Never accept payment in exposure.
Now, you may now be wondering what the fuck any of this has to do with Geralt and Ciri.
The two white-haired warriors were riding back to civilization after a successful griffin hunt, its severed head attached to the saddle of Ciri's horse Kelpie, while its declawed feet were hanging off Geralt's Roach. The trophies would have impressed anyone they passed on the road, but it was growing late. It was too late for them to visit the village's alderman, who had assured them he would have their payment ready. It wasn't so late that the dirt street should have been deserted.
That was the fault of the heavy downpour, soaking either of their oiled cloaks to their bodies. Their clothes were beginning to grow wet beneath them, so they decided to stop at the first inn that they saw. Its innkeeper took one look at Geralt's feline eyes, did some mental math, then told him their last remaining room would cost roughly seven hundred times its normal cost.

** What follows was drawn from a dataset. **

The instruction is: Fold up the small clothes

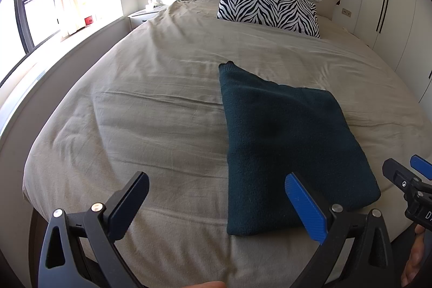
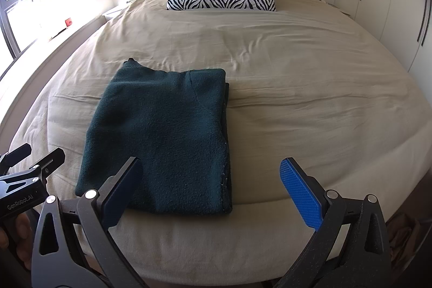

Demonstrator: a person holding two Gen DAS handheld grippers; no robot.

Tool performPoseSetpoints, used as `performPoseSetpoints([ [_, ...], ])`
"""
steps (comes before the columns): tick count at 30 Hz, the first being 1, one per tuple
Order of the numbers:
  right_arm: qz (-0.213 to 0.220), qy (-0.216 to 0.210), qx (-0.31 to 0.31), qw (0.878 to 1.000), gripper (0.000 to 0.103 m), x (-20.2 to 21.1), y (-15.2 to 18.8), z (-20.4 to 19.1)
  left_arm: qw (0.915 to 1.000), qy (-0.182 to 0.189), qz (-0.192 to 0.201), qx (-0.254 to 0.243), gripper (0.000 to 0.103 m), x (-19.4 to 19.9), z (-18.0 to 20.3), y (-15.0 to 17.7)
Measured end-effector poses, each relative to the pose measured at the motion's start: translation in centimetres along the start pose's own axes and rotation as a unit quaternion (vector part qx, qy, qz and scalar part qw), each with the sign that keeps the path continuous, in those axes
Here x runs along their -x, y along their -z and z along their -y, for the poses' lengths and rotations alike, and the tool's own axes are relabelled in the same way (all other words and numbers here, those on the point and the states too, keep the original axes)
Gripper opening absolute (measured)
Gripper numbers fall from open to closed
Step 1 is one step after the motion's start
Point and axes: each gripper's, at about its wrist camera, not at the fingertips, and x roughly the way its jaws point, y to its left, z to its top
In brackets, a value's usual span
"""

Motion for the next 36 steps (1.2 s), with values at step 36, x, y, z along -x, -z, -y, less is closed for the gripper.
performPoseSetpoints([
  [36,-0.003,-0.001,0.001,1.000,0.103,-0.04,0.25,-0.03,1.0000,0.003,-0.004,0.000,0.103,-0.47,0.11,0.59],
])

And it wasn't even actually their last room. They had four vacant ones, not that Geralt or Ciri would ever know that.
"Bullshit," Ciri grumbled to herself even so, climbing back into Selkie's saddle. "That's a fucking ridiculous price for an inn room." It was uncharacteristically vulgar of her, but it was a sentiment that Geralt wholeheartedly agreed with.
He agreed with a mild grunt as he mounted Roach, squinting against the rain as he considered their options. They could probably find 'accomodations' in a stable, but he was desperate for a decent bath and figured Ciri felt the same way. There were a handful of people in the village who might be willing to rent them a room for the night, if not let them crash for the evening -- but then they'd probably be expected to repay them with a favor. Also, they probably wouldn't have a good bath tub for them to take turns soaking in.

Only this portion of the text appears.